Via Reuters AlertNet: AIDS deaths, new HIV cases at 10-year low - UN. Excerpt:
Fewer people are dying from AIDS-related illnesses and being infected with the HIV virus than at any time in the last decade, but more progress is needed in prevention, testing and treatment, a report from the United Nations AIDS programme (UNAIDS) said on Wednesday.

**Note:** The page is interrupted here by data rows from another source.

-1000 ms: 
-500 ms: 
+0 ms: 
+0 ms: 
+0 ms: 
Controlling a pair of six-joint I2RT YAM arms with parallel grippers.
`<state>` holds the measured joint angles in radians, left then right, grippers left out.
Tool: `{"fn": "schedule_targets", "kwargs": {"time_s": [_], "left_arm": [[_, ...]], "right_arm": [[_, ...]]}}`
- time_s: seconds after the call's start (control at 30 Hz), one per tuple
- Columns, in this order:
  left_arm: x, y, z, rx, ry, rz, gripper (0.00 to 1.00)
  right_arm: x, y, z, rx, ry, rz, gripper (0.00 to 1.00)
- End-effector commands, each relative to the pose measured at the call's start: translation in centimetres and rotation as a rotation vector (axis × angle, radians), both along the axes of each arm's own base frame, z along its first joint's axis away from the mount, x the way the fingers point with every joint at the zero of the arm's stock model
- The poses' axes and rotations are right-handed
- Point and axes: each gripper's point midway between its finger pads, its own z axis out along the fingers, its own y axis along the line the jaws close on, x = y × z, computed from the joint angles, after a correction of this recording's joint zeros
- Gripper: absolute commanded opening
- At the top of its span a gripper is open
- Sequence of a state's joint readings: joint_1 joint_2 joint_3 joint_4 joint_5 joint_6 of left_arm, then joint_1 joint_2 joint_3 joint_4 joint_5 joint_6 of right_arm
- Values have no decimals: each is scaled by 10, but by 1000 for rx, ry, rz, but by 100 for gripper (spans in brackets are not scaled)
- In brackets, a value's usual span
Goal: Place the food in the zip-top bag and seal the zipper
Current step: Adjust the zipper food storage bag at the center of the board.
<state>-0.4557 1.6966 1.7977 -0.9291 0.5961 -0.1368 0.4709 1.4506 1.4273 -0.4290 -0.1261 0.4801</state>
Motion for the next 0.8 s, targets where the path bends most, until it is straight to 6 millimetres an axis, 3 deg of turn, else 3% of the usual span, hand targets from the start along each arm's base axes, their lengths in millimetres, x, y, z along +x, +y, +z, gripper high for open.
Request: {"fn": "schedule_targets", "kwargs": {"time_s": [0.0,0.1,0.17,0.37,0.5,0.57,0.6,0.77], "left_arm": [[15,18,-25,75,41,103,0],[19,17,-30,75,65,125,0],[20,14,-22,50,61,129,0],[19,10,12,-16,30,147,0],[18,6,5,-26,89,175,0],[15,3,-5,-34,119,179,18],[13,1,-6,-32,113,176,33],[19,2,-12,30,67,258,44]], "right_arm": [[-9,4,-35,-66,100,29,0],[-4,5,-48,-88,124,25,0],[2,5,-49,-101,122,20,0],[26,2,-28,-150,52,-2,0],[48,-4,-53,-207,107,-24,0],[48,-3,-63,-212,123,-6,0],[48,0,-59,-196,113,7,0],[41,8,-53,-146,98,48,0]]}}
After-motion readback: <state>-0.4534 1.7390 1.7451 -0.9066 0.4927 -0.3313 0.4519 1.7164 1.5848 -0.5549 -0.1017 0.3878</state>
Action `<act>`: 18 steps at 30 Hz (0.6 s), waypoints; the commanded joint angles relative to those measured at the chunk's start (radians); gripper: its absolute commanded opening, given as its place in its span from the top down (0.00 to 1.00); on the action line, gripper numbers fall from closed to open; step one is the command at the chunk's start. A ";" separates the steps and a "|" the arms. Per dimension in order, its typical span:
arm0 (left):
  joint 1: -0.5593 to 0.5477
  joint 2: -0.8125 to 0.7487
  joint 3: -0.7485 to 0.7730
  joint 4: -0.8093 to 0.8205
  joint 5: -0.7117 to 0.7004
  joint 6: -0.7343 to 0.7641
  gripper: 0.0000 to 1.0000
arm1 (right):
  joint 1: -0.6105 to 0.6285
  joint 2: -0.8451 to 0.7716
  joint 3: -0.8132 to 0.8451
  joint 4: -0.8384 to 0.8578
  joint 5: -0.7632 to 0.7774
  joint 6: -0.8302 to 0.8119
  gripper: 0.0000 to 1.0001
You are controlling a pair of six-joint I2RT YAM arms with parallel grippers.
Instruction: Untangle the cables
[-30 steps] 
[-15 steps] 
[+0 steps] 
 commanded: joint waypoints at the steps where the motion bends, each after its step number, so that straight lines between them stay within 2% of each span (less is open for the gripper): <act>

“…the world deserves no less than a future of zero new HIV infections, zero discrimination and zero AIDS-related deaths,” UNAIDS executive director Michel Sidibé wrote in an introduction to the report.
Between 2001 and 2011, substantial advances were made towards that goal, thanks mainly to increased testing, greater access to antiretroviral drug therapy and more investment by low- and middle-income countries in strategies to combat AIDS.
Fewer people are dying from AIDS-related illnesses, with the number of deaths declining to 1.7 million in 2011. New cases of HIV infections were 2.5 million, the lowest level since 2001, according to UNAIDS figures for the last decade.
New infections in children - 330,000 in 2011 - are also at their lowest level after peaking at 570,000 in 2002-2003. This is primarily due to more HIV-infected women receiving antiretroviral drugs to avoid transmission of the virus during pregnancy and breastfeeding.
Around the world, 34.2 million people are living with HIV, a number that has climbed steadily from 28.9 million people in 2001, said the report, released ahead of the 19th International AIDS Conference in Washington next week.
In 2011, more than 8 million people living with HIV in low- and middle-income countries were receiving antiretroviral therapy, up 20 percent from 2010. This represents 54 percent of the estimated 15 million people who need treatment.
The United Nations has set a goal of ensuring universal access to treatment by 2015.